Пальцы Петра с такой силой сжали кусок кремня, поднятого у полуразрушенной ограды сада, что уже не различить стало, где рука, а где камень…
Никто из Толкуновых не загораживал сейчас горбоносого, и Петр шагнул к нему, заранее отводя назад руку с камнем.
— Вах-вах!

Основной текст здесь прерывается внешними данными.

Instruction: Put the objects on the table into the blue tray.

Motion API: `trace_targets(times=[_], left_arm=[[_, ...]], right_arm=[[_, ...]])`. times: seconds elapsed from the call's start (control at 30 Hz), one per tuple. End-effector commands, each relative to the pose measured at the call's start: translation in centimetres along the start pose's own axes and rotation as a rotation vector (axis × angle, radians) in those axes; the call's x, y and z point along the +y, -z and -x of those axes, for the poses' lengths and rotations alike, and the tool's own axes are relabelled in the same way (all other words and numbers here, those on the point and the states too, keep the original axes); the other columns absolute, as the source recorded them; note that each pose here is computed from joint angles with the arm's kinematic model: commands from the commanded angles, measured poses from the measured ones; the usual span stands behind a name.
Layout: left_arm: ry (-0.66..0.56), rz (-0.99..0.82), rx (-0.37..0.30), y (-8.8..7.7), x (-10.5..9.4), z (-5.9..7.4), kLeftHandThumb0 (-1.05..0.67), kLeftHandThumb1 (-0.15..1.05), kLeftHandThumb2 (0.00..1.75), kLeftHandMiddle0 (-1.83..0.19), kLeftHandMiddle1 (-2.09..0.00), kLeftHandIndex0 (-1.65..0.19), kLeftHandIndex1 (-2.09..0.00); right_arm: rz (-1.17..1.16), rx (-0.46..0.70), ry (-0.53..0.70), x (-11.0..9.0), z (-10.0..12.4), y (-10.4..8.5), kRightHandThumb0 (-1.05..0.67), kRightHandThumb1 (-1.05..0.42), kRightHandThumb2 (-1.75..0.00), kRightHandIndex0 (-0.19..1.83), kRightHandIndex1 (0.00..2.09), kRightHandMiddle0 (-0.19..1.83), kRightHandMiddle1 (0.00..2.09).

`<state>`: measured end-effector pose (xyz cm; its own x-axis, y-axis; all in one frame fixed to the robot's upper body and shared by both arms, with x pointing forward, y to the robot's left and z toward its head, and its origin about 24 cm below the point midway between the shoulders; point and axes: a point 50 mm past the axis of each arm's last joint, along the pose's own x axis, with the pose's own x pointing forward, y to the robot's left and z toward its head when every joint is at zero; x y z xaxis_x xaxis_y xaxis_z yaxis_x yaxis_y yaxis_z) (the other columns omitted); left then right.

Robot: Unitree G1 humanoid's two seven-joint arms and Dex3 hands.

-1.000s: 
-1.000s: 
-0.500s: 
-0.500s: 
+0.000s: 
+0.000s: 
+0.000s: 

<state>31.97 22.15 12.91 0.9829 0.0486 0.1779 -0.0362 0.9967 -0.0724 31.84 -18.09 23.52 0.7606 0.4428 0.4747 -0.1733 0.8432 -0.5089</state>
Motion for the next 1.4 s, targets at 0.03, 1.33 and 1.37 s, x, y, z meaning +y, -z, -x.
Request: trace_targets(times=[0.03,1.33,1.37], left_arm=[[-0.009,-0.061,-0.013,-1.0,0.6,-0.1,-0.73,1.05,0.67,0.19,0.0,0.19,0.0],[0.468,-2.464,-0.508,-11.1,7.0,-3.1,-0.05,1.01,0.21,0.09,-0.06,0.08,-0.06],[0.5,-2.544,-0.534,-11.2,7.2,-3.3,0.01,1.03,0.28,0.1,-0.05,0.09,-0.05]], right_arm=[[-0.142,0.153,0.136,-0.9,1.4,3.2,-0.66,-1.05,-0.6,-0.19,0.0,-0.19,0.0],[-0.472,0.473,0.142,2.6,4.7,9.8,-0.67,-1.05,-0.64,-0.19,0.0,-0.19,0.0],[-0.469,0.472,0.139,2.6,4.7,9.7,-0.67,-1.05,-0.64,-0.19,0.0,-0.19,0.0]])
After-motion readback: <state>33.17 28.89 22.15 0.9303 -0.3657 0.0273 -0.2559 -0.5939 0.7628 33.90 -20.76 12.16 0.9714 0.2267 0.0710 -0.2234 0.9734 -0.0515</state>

Какой джыгыт, а! — Горбоносый перехватил руку Петра, а низкорослый обхватил его сзади за шею и вот — и не прошло и мгновения, как Петр был поставлен на краю обрыва.
Закружилась голова — такая пропасть открывалась внизу…
— Может, передумаешь, а?
Петр попытался шевельнуть рукою, но ничего не получилось, так крепко зажимали его запястья.
— Нет… — прохрипел он.
— Ну, тогда прощай, дорогой… — проговорил горбоносый, и Петр замер, ожидая толчка сзади, но тут заговорил низкорослый абхаз.
— Погоды! — сказал он горбоносому. — Зачем торопыться… Объясни ему, что, если он не боится умереть, пусть о блызкых подумает… Они же умрут все, джыгыт, если ты креста не снымешь!
— При чем тут мы?! — закричала Тамара Алексеевна. — Мы же все сделали, как вы говорили!
— Вы сделалы, глупый женщина… — сказал горбоносый. — Но сейчас надо, чтобы и он сделал… Поймы такой простой вещь… Если мы его убьем, надо будет и вас конкретно убивать!